Paskalya Çöreği... Göbeğinde, yumurtası yoksa:) Çocukluğumun çöreği.






                       Moda'daki Nur Pastanesinden bahsetmiştim sizlere, milföy hamurları için nasıl sipariş verdiğimizi, Sütçü Bulgar dan, krem şanti almak için, iki gün önceden istediğimiz miktarı yazdırarak, sıraya girdiğimizi... Güzel günlerdi vesselam... Hiç bir şey elimizin altında değildi, istediklerimize hep bekleyerek ulaşıyorduk ama mutluyduk. Heyecanı başkaydı her şeyin. Paskalya çörekleri de benim için içindeki mahlep kokusu ile geçmişten kopup gelmiş dost gibidir. Sakız ya da mahlep katılmış, çöreklerin pişerken yaydığı rayihayı takip ederek dost evlerinin yollarını bulmak çok kolaydı. Çocukluk çağlarını yaşayan bizler için, kokuları bile takip etmeye gerek kalmaz, hakkımız kapının önünde bir tabakla biz daha istemeden sunulurdu.
Sanki; yaşamlar, dostluk, iyi niyet, yardımlaşma üzerine kurulmuştu.:( Peki ne oldu bizlere? Nasıl yitirdik bu insani duygularımızı? Hoş kırıntıları bile olsa sürdürmekten hoşlanan insanlarımız da yok değil. Anılarda kalanları yaşatmak adına bugün yine kuzum uyurken mutfağa girdim... Eskiyi andım... Çok şey hatırladım... Kah gözlerim doldu, kah gülümsedim... Kısaca geçmişi özledim ve paylaşmak istedim...

Gerekli Malzemeler:

- 3 Yumurta
- 1 paket kuru maya (Dr.Oetker)
- 125 gr Becel Tereyağ lezzeti
- 1/2 Su bardağı ılık süt
- 1 çorba kaşığı mahlep
- 4 Su bardağı Un
- 3/4 Su bardağı pudra şekeri
- 1/2 paket sakızlı vanilya

Yapılışı:

* Un, pudra şekeri, kuru maya, mahlep ve sakızlı vanilya geniş bir kaba elenerek havalandırılır.
* Oda sıcaklığındaki yağ, içine ilave edilerek, parmak uçları ile una yedirilir.
* Bir kapta çatalla hafifçe çırpılmış yumurta ve ılık süt unlu karışıma ilave edilerek yoğurulur.
* Hamur oldukça yumuşak ve ele bulaşan bir hamurdur. (mayalanma oluştuğunda kıvamı düzelecektir.)
* 1-2 kaşık un yardımı ile hamur toparlanarak, mayalanması için beklemeye alınır. (Üstünün kabuklanmaması için bir mutfak beziyle örtülmelidir.)
* 1 saat mayalanma sürecinden sonra, hamur önce 2 parçaya her parça da 3 eş parçaya ayırılmalıdır.
*  Her parça 25-30 santimlik rulolar haline getirilmeli ve başından tutturularak saç örgüsü yapılmalıdır.
* Tepsiye alınan çörekler, tepsi mayası oluşması için 45 dakika daha bekletilmelidir.
*  Üzerine yumurta sarısı sürülerek,175 derece sıcak fırında pişirilmelidir.

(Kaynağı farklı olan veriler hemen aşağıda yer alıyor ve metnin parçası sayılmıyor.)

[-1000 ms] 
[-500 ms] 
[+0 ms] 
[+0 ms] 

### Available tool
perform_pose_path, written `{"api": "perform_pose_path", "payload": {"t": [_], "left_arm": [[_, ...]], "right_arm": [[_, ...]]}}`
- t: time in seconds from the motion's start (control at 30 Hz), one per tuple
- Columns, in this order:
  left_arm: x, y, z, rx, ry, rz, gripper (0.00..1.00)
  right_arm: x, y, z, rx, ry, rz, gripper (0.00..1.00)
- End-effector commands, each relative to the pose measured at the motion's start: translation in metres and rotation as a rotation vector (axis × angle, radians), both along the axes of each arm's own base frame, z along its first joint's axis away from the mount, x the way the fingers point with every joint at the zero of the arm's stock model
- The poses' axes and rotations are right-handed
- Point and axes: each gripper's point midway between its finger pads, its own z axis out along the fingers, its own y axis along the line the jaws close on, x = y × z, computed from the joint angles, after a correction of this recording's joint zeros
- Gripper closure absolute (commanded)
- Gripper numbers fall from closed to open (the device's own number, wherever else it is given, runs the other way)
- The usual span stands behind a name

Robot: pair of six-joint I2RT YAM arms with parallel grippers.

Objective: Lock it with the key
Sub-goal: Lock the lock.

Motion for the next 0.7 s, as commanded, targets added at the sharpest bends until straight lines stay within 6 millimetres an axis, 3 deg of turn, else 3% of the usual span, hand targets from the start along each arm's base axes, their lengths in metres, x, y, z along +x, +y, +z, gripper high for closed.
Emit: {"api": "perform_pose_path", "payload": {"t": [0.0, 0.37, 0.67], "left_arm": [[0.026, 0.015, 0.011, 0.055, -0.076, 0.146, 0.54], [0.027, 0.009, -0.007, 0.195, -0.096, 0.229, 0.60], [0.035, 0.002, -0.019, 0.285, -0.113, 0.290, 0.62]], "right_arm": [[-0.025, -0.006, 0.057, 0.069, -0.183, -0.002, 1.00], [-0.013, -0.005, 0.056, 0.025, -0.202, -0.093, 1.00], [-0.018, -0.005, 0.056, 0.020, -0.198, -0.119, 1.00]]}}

TÜM DOSTLARIMA AFİYET OLSUN:)

16 yorum:

  1. Canim Nilguncum..eskiyi hep ozluyoruz o zamanin dostlugu, muhabbeti, guzelligi mutlulugu bir baska idi..hersey az ama insanlar daha mutlu idi sanki..Paskalya coreginin kokulari geldi buraya kadar..ellerine saglik herzamanki gibi nefis gorunumde bir foto ve nefis bir tarif..acaba mahlep varmiki buralarda hic bakmadim..aslinda arastirmam lazim ki boyle guzel tarifleri yapabileyim evde..afiyetler olsun hic anlamam yarisini benim icin yiyeceksin artik:))

    YanıtlaSil
    Yanıtlar
    1. Dost bahçem, uzaklardaki can dostum, ne kadar garip değil mi? Yüz yüze hiç gelmedik ama, aynı dili konuşup, birbirimizin gönlüne dokunmayı başarabiliyoruz. Sizleri kazandığım için bu blog işini daha çok sevmeye başladım. Mahlep yoksa sakızlı vanilya koy. Türk bakkala kaymak gelmiş, belki mahlep te gelmiştir. Bir bakıver bakalım:) Türk Bakkal haberini Şule'mden aldım:) Söz yiyeceğim koca bir dilim:)

      Sil
  2. Dediğin gibi eskilerde kalan dostluklar, karşılıksız yapılan iyilikler, yardımlaşma ve bunun gibi herşey o kadar azaldı ki. İnsanın içi acıyor. Ne zaman, ne şekilde kayboldu bunlar anlayamıyorum...
    Paskalya çöreği beni de çocukluğuma götürdü. Fotoğrafa bakınca, piştikten sonra evde bıraktığı kokuyu hayal ettim ve hemen hayallerime ara verdim :) Aksi halde bu gece bitmezdi paskalya çöreği yemeden :))
    Öpüyorum seni Nilgün'cüğüm ve kocaman sarılıyorum...

    YanıtlaSil
    Yanıtlar
    1. Hafizeciğim, bugün bunları düşünürken bir şey daha hatırladım. Bazı okul arkadaşlarımızın anne babaları Almanya ya işçi olarak gitmişlerdi. Yazları geldiklerinde en çok rahatsız oldukları şeyin, dostluk, komşuluk diye bir olgunun var olmadığı üstüne oluyordu. İnsanları robot gibi diye serzenişte bulunuyorlardı. Sanki yaz aylarında Türkiye ye gelişleri onları baştan yeniliyor, sıcaklığı ve dostluğu yanlarına alıp götürmek istercesine soluyorlardı. Demek şimdi sıra bizde.:( Aynı yozlaşma burada da hükmünü sürüyor artık. Ve en kötüsü artık cepheler var:( Ne yapalım yaşanması gerekiyor ki, yaşıyoruz. Bizde hatıraların miheng taşlarına dokunur, gönlümüzü hoş ederiz:) Kuzum uzaktasınız, yakın olsanız tabağa koyup zili çalacağım:))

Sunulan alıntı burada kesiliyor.